L’Amérique, omniprésente à l’époque, s’illustre par des allers-retours diplomatiques de leaders comme Lumumba, Nkrumah et Nasser à l’ONU, et par la solidarité de Harlem, où Fidel Castro et Malcolm X côtoient la diaspora africaine. Sous la façade d’un discours contre l’ingérence, Eisenhower autorise secrètement l’assassinat de Lumumba, avec la complicité de la Belgique, du Royaume-Uni et même de l'ONU, pour préserver l’accès aux ressources stratégiques du Congo, notamment l’uranium utilisé dans les bombes atomiques américaines.


Malgré tout, l’Afrique n’était pas isolée : le sommet de Bandung en 1955 incarne l’unité afro-asiatique, où Nasser, Nehru et Zhou Enlai soutiennent ardemment la cause africaine, tandis que, paradoxalement, certains traîtres africains - dénoncés même avec force par le représentant de l'Inde à l'ONU - restent passifs face au drame congolais. Le film montre la naissance de l'interminable chaos congolais, avec un dictateur sanguinaire nommé Mobutu imposé par l’Occident, et l’élimination de Lumumba, marquant la fin d’un panafricanisme prometteur.


L'Afrique était belle. À cette époque, les leaders africains – Sékou Touré, Nkrumah, Nasser, Lumumba, Julius Nyerere – portaient un espoir comparable à celui de Deng Xiaoping pour la Chine ou Lee Kuan Yew pour Singapour, mais l’Afrique, minée par les ingérences et la maladie de la trahison, n’a pas su transformer l’essai. Les asiatiques contrairement aux africains ont réussi à repousser les assauts extérieurs grâce à une vigilance paranoïaque contre les traites et une meilleure organisation avec des partenaires crédibles. Ce qui a manqué à l'Afrique : unité, vigilance, fidélité, sérieux, loyauté, organisation.
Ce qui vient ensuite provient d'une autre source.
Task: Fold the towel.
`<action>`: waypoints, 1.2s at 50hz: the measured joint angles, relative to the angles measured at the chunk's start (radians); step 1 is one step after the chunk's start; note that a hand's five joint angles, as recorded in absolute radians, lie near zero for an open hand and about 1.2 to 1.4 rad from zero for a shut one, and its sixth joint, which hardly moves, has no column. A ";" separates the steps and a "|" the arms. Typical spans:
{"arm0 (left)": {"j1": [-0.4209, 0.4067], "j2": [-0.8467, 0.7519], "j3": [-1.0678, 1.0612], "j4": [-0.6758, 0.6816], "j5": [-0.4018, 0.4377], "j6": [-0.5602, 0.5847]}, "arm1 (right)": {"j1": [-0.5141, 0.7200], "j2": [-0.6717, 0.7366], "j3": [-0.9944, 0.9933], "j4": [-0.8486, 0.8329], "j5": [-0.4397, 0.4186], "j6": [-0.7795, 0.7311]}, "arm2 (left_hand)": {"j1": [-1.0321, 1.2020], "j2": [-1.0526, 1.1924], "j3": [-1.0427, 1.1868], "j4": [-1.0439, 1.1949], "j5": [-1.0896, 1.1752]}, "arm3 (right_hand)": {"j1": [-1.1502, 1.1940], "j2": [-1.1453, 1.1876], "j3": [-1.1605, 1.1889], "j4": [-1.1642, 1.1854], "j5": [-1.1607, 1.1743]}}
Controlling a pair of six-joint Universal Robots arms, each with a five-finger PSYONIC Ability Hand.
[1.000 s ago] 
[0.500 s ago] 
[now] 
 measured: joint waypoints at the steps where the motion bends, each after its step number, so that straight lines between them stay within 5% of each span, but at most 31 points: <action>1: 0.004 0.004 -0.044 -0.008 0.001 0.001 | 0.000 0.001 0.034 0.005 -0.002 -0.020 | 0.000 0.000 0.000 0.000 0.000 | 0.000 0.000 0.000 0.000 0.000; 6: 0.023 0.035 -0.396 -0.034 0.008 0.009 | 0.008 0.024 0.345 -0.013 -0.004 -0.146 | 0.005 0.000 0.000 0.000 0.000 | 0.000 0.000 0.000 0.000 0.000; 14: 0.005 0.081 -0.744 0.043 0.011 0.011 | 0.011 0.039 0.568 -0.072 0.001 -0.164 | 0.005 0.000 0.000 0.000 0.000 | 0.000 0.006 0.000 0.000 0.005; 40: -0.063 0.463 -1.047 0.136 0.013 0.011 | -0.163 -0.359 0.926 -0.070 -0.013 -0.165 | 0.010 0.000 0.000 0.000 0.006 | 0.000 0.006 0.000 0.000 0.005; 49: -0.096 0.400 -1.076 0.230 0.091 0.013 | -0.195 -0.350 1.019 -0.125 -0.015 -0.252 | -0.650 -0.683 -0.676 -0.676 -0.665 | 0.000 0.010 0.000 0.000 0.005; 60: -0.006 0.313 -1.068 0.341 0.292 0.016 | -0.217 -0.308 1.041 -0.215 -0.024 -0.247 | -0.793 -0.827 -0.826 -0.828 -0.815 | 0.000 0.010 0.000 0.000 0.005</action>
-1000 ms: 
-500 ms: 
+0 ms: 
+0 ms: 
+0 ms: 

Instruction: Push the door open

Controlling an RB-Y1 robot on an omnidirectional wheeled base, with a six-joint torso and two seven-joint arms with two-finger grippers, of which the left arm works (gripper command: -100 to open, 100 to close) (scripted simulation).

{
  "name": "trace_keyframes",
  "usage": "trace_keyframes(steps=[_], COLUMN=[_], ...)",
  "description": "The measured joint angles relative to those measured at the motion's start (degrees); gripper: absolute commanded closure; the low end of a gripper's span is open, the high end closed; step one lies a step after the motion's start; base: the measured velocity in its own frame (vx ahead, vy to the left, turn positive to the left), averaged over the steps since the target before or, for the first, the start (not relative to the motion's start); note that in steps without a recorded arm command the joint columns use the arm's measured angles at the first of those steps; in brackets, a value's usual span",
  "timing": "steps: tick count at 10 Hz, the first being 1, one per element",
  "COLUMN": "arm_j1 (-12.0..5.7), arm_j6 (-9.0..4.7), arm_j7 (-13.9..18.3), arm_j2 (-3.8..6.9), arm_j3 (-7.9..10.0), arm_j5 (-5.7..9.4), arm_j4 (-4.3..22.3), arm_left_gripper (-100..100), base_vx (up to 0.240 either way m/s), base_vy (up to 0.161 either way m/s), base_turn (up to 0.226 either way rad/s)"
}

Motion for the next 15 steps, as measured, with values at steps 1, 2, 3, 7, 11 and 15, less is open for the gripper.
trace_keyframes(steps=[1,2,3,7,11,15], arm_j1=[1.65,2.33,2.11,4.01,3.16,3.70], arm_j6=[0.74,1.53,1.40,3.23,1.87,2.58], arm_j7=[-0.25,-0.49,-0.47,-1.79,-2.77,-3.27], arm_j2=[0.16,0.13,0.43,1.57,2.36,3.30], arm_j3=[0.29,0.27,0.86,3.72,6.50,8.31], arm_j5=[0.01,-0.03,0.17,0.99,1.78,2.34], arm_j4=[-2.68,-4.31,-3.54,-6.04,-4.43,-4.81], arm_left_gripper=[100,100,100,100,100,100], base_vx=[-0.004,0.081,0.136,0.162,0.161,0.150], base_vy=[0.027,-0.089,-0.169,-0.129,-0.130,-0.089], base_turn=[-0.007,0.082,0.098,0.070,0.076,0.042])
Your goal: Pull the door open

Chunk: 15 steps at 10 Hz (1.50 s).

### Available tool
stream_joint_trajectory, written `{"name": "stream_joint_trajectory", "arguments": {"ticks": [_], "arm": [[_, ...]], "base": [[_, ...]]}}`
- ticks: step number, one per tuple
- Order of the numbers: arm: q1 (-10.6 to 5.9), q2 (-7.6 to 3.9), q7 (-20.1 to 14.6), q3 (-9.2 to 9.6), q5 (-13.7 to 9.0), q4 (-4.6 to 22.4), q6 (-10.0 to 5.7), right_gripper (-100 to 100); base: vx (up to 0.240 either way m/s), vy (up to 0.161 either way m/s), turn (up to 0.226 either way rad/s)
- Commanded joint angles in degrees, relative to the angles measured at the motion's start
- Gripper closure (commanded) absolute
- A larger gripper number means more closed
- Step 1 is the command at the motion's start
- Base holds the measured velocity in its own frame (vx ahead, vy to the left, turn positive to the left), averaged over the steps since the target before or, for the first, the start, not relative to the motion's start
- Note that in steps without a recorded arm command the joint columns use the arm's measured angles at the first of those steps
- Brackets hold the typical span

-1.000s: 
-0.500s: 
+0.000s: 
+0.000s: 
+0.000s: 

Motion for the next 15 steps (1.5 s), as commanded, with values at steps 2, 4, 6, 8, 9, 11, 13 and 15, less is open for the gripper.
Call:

Au cours de ces années, la Russie était aussi en Afrique, et bien que Khrouchtchev défendait avec force la liberté des africains et dénonçait avec fureur le colonialisme, elle ne s'est vraiment pas impliquée, en dehors par exemple des chasses neige envoyés en Guinée - ce qui restera le plus grand exemple de l'histoire de la désinvolture de l'aide et de la coopération diplomatique. Le film pourrait raviver l'hyper sensibilité des soldats victimaires adeptes du complot occidental, mais ce serait injuste pour une œuvre d'une telle qualité. Car, il rappelle avec brio deux choses : il fut un temps où l’Afrique était au centre des enjeux mondiaux, mais que tous ses enfants n’étaient pas prêts à se battre pour le continent ; et la meilleure musique du monde a servi comme levier d'action contre l'Afrique.